- Omicron has greater binding affinity than the original SARS-CoV-2 virus
- The findings show strong antibody evasion and binding with human cells
- Spike protein helps the virus enter and infect cells
A team of researchers, including an Indian-origin scientist at the prestigious University of British Columbia, has become the first in the world to conduct a molecular-level structural analysis of the Omicron spike protein, which could help accelerate the development of more effective treatments against the variant. Spike protein helps the virus enter and infect cells.
Dr Sriram Subramaniam, professor in UBC faculty of medicine’s department of biochemistry and molecular biology, said that Omicron has greater binding affinity than the original SARS-CoV-2 virus, with levels more comparable to what seen with the Delta variant.

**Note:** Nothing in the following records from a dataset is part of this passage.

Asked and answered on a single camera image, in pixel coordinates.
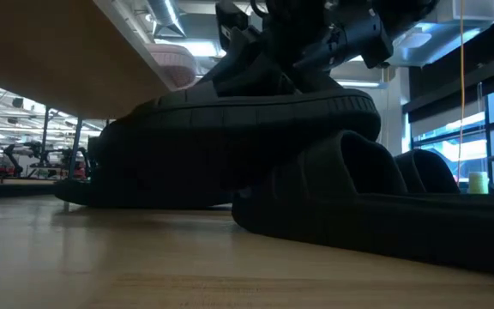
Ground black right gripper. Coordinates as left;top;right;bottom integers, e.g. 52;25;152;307
229;7;396;89

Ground black foam slide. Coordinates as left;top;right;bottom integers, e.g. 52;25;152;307
93;53;383;207
231;130;494;277
52;171;236;210
394;148;461;195

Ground pink foam slide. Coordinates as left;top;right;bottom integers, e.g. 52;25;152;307
145;42;200;90

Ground wooden shelf with black legs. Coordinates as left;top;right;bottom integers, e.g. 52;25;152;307
0;0;178;181

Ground long ceiling light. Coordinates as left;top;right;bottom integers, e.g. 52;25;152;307
335;79;386;89

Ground white ceiling unit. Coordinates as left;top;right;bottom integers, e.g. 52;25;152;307
426;0;494;24

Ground pale green cup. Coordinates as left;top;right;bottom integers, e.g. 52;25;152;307
467;171;490;195

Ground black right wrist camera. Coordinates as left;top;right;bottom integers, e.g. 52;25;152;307
214;0;253;52

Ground silver ventilation duct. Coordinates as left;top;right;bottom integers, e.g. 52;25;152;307
145;0;188;39

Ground orange hanging cord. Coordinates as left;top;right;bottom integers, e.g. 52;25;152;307
456;0;467;173

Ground black aluminium table frame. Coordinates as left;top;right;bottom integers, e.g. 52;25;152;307
0;179;57;201

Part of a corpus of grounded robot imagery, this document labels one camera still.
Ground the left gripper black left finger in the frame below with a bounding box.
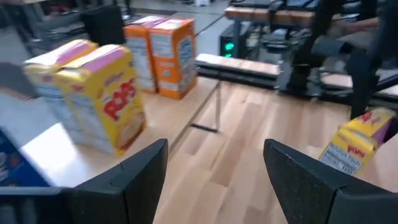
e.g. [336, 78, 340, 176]
[0, 138, 169, 224]

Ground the black computer with green light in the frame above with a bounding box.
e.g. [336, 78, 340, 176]
[219, 24, 242, 60]

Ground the blue Frosted Flakes cereal box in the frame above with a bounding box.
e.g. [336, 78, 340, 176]
[0, 126, 52, 187]

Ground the wooden background table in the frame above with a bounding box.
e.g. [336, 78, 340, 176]
[223, 4, 343, 27]

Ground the wooden shelf with black legs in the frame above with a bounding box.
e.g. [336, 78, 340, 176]
[0, 76, 223, 189]

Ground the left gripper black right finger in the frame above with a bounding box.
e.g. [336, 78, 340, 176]
[263, 138, 398, 224]

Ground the yellow Corn Pops cereal box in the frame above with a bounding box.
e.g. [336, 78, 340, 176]
[318, 107, 397, 176]
[23, 39, 100, 147]
[54, 44, 147, 158]

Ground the orange Mini Wheats cereal box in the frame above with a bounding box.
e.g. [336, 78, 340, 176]
[123, 14, 169, 94]
[148, 17, 199, 100]

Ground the person's forearm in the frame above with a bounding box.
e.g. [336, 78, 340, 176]
[329, 15, 382, 41]

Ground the black office chair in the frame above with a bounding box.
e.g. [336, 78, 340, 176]
[80, 4, 126, 47]

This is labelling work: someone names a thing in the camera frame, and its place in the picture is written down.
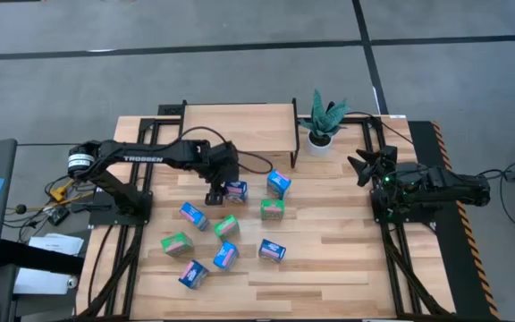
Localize yellow connector cables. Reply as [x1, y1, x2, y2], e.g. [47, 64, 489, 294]
[49, 178, 94, 211]

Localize black chair armrest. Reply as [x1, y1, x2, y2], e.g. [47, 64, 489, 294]
[0, 239, 85, 276]

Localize blue Frosted Flakes cereal box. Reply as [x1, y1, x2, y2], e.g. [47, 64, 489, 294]
[177, 258, 210, 290]
[224, 180, 249, 205]
[257, 239, 287, 265]

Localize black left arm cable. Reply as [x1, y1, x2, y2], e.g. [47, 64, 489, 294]
[174, 126, 274, 175]

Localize white paper sheet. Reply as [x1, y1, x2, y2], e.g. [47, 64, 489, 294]
[28, 232, 85, 257]
[13, 267, 80, 296]

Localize black looped floor cable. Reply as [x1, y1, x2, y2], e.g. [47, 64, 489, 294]
[480, 156, 515, 237]

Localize blue Rice Krispies cereal box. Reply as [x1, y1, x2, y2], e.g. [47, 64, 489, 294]
[213, 241, 241, 272]
[266, 168, 292, 200]
[179, 201, 210, 232]

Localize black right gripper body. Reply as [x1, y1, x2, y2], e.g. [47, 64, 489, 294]
[374, 145, 400, 183]

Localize wooden shelf black metal frame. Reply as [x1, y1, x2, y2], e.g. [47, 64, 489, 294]
[180, 98, 301, 170]

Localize black aluminium table frame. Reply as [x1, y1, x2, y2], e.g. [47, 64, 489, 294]
[76, 103, 453, 321]

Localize black thin cable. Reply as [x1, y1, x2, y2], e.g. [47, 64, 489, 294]
[345, 111, 415, 145]
[86, 223, 115, 309]

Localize snake plant in white pot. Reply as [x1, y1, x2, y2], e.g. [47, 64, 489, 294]
[300, 88, 351, 158]

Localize green Apple Jacks cereal box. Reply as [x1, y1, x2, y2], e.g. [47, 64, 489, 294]
[213, 214, 241, 242]
[160, 231, 195, 258]
[259, 198, 286, 222]

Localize black electronics box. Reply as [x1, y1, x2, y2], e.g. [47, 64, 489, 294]
[46, 206, 71, 227]

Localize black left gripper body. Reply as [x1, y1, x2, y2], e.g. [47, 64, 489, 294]
[203, 145, 241, 187]

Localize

The findings, published in the Science journal, sheds new light on why Omicron is highly transmissible and will help accelerate the development of more effective treatments, according to a statement issued by the Vancouver-based university. The analysis, done at near atomic resolution using a cryo-electron microscope, reveals how the heavily mutated variant infects human cells and is highly evasive of immunity,
Subramaniam discussed the implications of his team’s research and underlined that “vaccination remains our best defence against the Omicron variant”.
The findings show strong antibody evasion and binding with human cells that contribute to increased transmissibility, and that vaccination remains the best defence, the university said.

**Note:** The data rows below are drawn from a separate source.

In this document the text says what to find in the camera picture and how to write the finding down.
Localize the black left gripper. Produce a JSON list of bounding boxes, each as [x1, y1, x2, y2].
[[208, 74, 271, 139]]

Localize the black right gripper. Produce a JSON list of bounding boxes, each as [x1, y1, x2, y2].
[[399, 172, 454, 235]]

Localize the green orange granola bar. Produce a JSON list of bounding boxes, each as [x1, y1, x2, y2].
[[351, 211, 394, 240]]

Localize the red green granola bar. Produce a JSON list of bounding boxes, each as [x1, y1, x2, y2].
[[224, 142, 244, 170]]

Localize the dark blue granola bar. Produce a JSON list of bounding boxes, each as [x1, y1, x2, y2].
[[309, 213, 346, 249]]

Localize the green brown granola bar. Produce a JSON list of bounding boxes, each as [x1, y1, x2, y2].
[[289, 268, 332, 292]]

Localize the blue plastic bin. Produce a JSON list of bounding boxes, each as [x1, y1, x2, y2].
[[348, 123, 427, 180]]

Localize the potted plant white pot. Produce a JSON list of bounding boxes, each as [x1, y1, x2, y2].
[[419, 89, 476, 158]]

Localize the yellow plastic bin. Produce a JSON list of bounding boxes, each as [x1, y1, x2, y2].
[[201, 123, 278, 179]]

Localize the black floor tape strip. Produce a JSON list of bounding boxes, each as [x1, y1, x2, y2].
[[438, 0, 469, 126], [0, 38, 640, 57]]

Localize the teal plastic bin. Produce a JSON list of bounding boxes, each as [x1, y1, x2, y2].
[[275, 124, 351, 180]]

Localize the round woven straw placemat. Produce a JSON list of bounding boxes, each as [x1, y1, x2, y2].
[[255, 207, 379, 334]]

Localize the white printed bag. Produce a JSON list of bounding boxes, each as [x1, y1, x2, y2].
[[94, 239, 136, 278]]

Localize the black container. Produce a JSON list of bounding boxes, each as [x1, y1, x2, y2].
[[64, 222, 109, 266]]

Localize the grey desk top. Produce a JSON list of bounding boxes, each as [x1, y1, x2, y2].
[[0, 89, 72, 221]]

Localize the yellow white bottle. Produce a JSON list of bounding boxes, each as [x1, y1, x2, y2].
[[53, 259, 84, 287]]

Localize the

“UBC researchers are the first in the world to conduct a molecular-level structural analysis of the Omicron variant spike protein,” it said.
Subramaniam said: “the Omicron variant is unprecedented for having 37 spike protein mutations, that’s three to five times more mutations than any other variant we’ve seen”.
This is important for two reasons. Firstly, because the spike protein is how the virus attaches to and infects human cells. Secondly, because antibodies attach to the spike protein in order to neutralise the virus, he said.
“Therefore, small mutations on the spike protein have potentially big implications for how the virus is transmitted, how our body fights it off, and the effectiveness of treatments. Our study used cryo-electron microscopy and other tests to understand how mutations impact the behaviour of the Omicron variant at a molecular level,” Subramaniam said.
He said that several mutations (R493, S496 and R498) create new salt bridges and hydrogen bonds between the spike protein and the human cell receptor known as ACE2. This appears to increase binding affinity, how strongly the virus attaches to human cells, while other mutations (K417N) decrease the strength of this bond, Subramaniam said.
He said it is remarkable that the Omicron variant evolved to retain its ability to bind with human cells efficiently despite such extensive mutations. “Our experiments confirm what we’re seeing in the real world, that the Omicron spike protein is far better than other variants at evading monoclonal antibodies that are commonly used as treatments, as well as at evading the immunity produced by both vaccines and natural infection,” he said.
Notably, Omicron was less evasive of the immunity created by vaccines, compared to immunity stemming from natural infection in unvaccinated COVID-19 patients, he said. Both the characteristics seen as a result of spike protein mutations, strong binding with human cells and increased antibody evasion, are likely contributing factors to the increased transmissibility of the Omicron variant, he said.
These are the underlying mechanisms fuelling the variant’s rapid spread and why Omicron could become the dominant variant of SARS-CoV-2 very quickly, he said.
“The good news is that knowing the molecular structure of the spike protein will allow us to develop more effective treatments against Omicron and related variants in the future. Understanding how the virus attaches to and infects human cells means we can develop treatments that disrupt that process and neutralise the virus.
“An important focus for our team is to understand better the binding of neutralising antibodies and treatments that will be effective across the entire range of variants, and how those can be used to develop variant-resistant treatments,” Subramaniam added. Omicron was first identified in South Africa and Botswana in November and is driving the current wave of infections.